▶ **TO DO**: Pictures stay out, but every line of the data is copied exactly.

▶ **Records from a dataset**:

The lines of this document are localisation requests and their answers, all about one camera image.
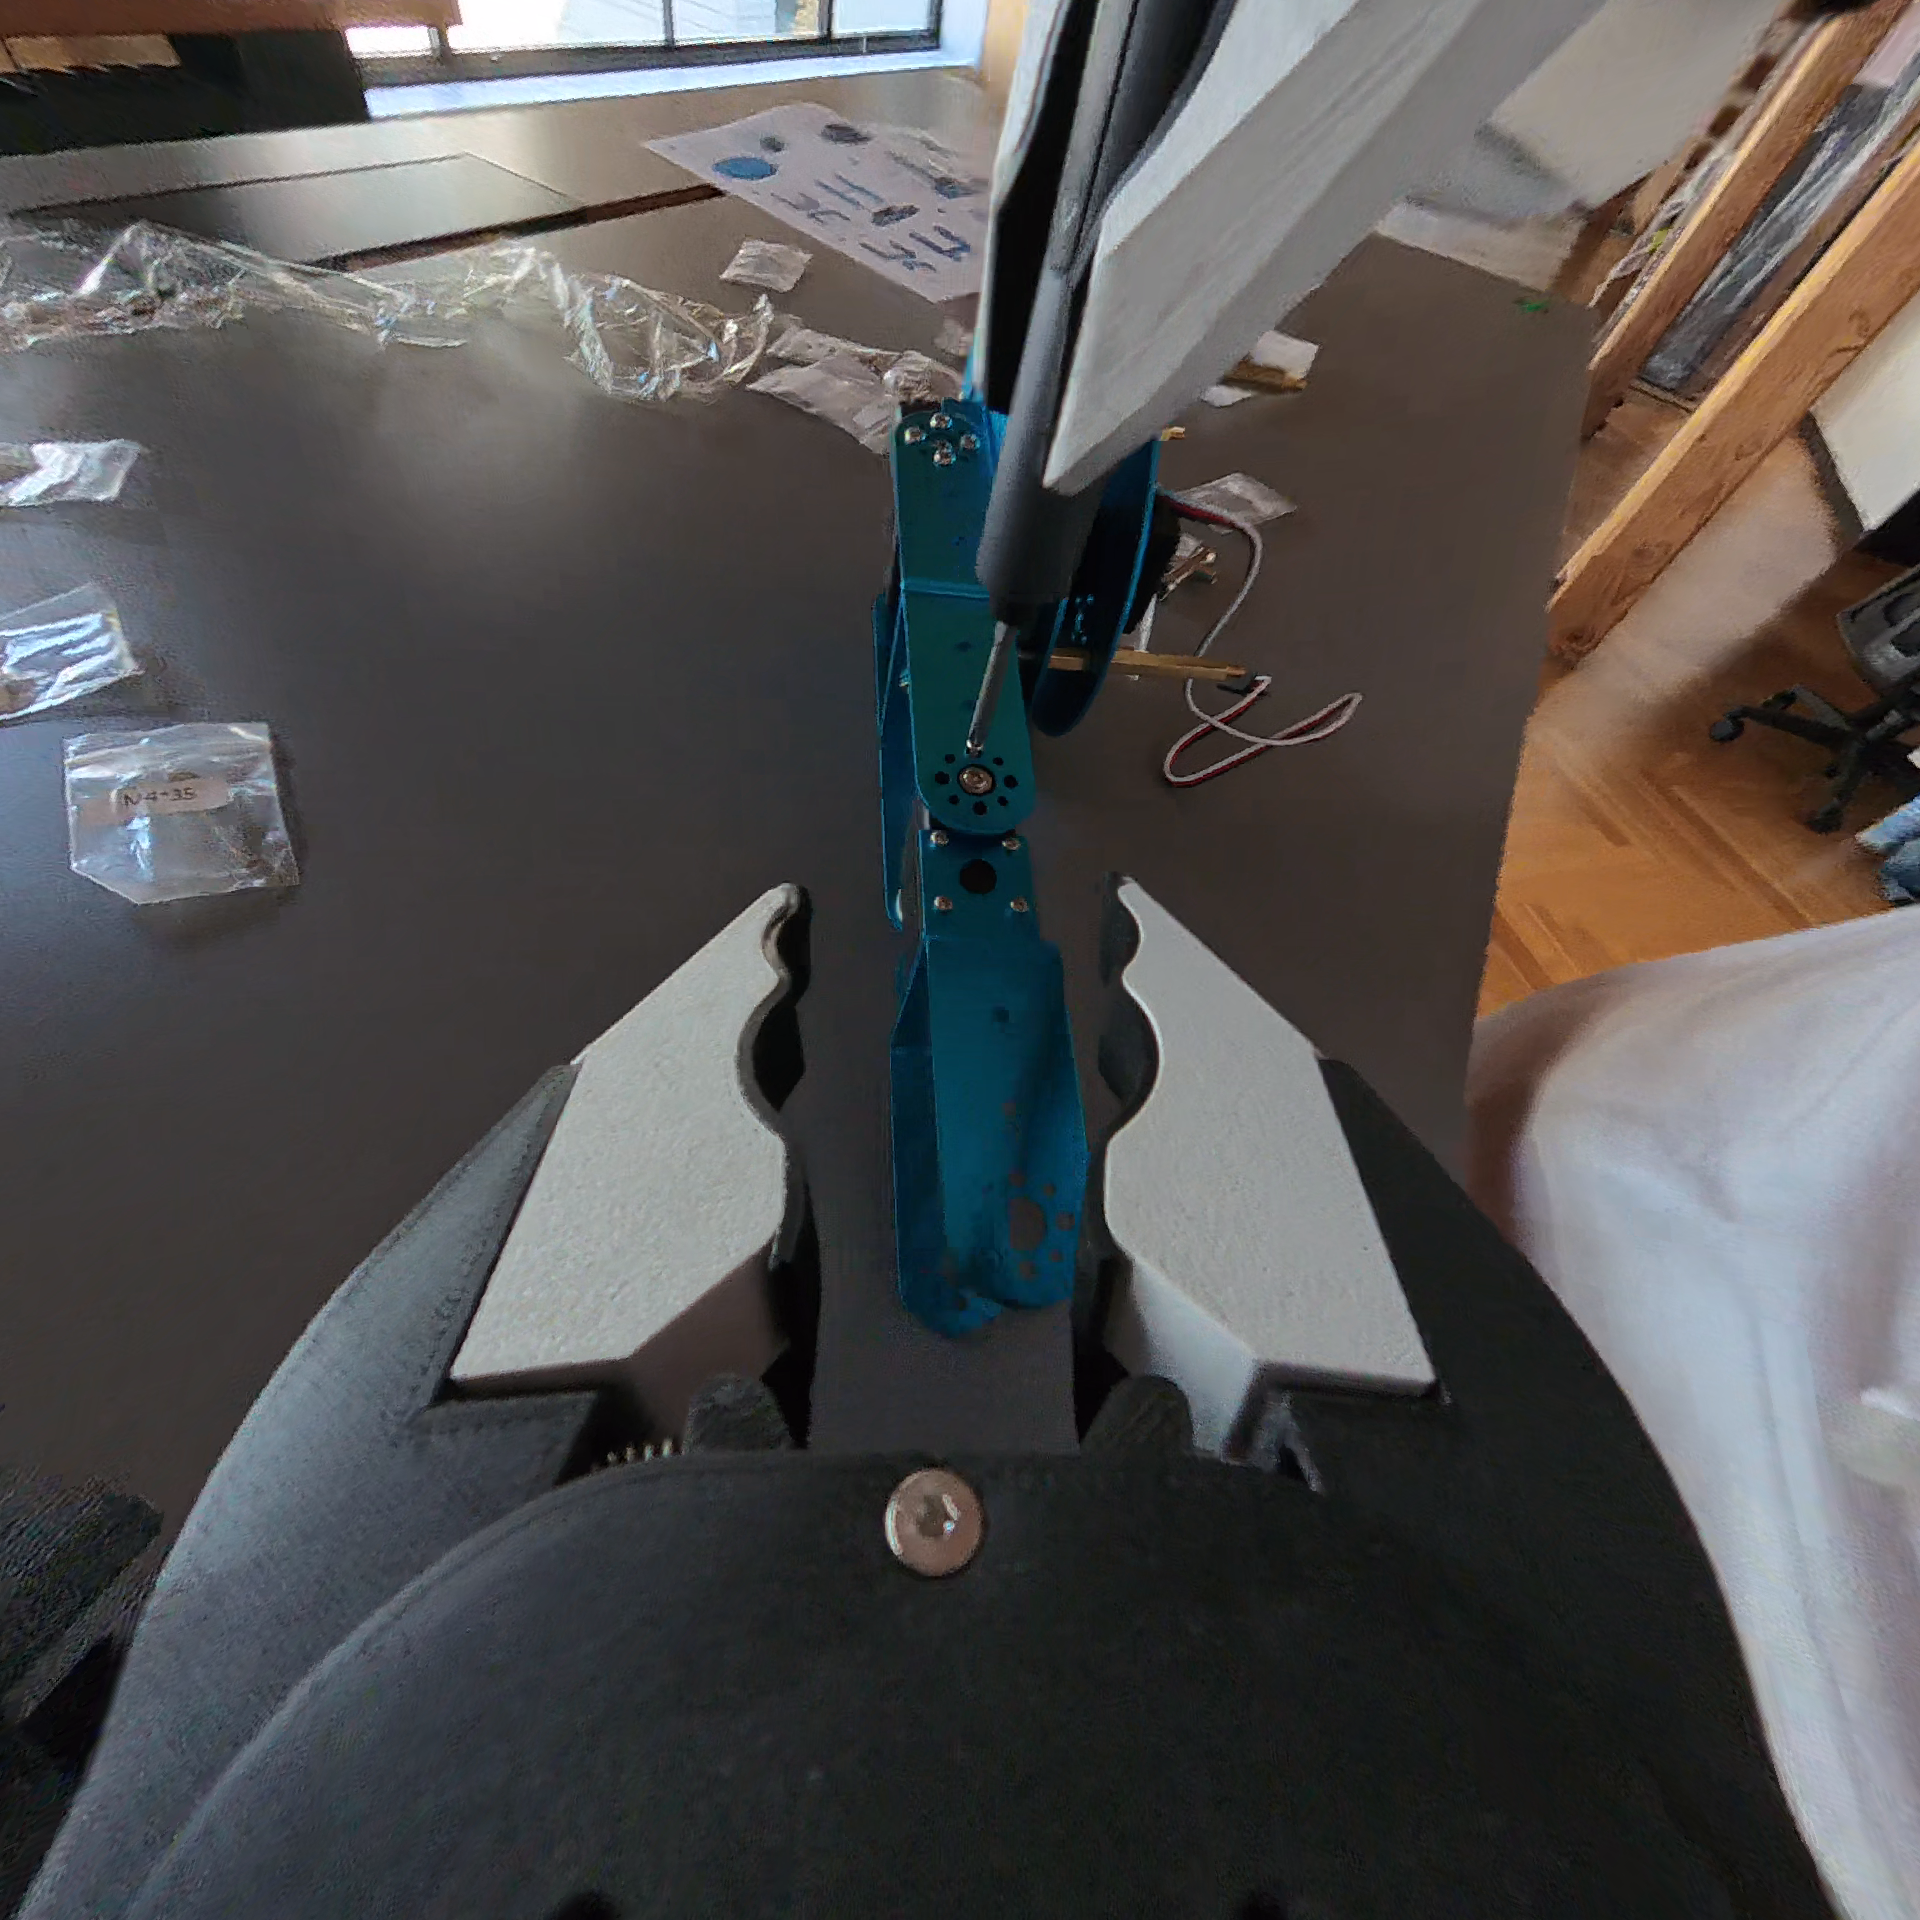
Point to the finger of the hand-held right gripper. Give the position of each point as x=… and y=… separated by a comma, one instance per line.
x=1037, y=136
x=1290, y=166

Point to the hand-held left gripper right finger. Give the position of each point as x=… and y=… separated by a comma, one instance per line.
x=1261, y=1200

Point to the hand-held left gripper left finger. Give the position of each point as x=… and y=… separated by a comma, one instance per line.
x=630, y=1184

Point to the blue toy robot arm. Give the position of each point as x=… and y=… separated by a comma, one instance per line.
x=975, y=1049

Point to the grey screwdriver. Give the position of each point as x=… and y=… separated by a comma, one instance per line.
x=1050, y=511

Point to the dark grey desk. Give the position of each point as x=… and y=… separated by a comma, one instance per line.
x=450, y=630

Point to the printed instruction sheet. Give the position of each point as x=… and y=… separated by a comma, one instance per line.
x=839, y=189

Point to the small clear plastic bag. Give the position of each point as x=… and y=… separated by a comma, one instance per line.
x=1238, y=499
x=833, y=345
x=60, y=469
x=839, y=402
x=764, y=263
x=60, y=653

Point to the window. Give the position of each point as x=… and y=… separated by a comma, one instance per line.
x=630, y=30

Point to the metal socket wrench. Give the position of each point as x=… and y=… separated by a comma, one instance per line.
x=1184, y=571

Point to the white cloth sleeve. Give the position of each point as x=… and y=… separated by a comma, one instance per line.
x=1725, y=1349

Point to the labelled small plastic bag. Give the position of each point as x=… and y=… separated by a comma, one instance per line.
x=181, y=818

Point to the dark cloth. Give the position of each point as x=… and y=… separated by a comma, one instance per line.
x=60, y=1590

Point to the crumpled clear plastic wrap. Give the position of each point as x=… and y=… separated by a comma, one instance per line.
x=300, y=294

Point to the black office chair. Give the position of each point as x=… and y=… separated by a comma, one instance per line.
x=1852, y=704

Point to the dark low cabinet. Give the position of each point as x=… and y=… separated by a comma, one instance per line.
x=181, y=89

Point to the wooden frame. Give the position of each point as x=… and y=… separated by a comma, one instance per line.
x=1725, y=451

▶ **OUTPUT OF THE TASK**:
The lines of this document are localisation requests and their answers, all about one camera image.
Point to the finger of the hand-held right gripper. Give the position of each point as x=… and y=… separated by a comma, one instance per line.
x=1037, y=136
x=1290, y=166

Point to the hand-held left gripper right finger. Give the position of each point as x=… and y=… separated by a comma, one instance per line.
x=1261, y=1200

Point to the hand-held left gripper left finger. Give the position of each point as x=… and y=… separated by a comma, one instance per line.
x=630, y=1184

Point to the blue toy robot arm. Give the position of each point as x=… and y=… separated by a comma, one instance per line.
x=975, y=1049

Point to the grey screwdriver. Give the position of each point as x=… and y=… separated by a comma, one instance per line.
x=1050, y=511

Point to the dark grey desk. Give the position of each point as x=… and y=… separated by a comma, one instance per line.
x=450, y=630

Point to the printed instruction sheet. Give the position of each point as x=… and y=… separated by a comma, one instance per line.
x=839, y=189

Point to the small clear plastic bag. Give the position of each point as x=… and y=… separated by a comma, one instance per line.
x=1238, y=499
x=833, y=345
x=60, y=469
x=839, y=402
x=764, y=263
x=60, y=653

Point to the window. Give the position of each point as x=… and y=… separated by a comma, one instance per line.
x=630, y=30

Point to the metal socket wrench. Give the position of each point as x=… and y=… separated by a comma, one instance per line.
x=1184, y=571

Point to the white cloth sleeve. Give the position of each point as x=… and y=… separated by a comma, one instance per line.
x=1725, y=1349

Point to the labelled small plastic bag. Give the position of each point as x=… and y=… separated by a comma, one instance per line.
x=181, y=818

Point to the dark cloth. Give the position of each point as x=… and y=… separated by a comma, one instance per line.
x=60, y=1590

Point to the crumpled clear plastic wrap. Give the position of each point as x=… and y=… separated by a comma, one instance per line.
x=300, y=294

Point to the black office chair. Give the position of each point as x=… and y=… separated by a comma, one instance per line.
x=1852, y=704

Point to the dark low cabinet. Give the position of each point as x=… and y=… separated by a comma, one instance per line.
x=181, y=89

Point to the wooden frame. Give the position of each point as x=… and y=… separated by a comma, one instance per line.
x=1725, y=451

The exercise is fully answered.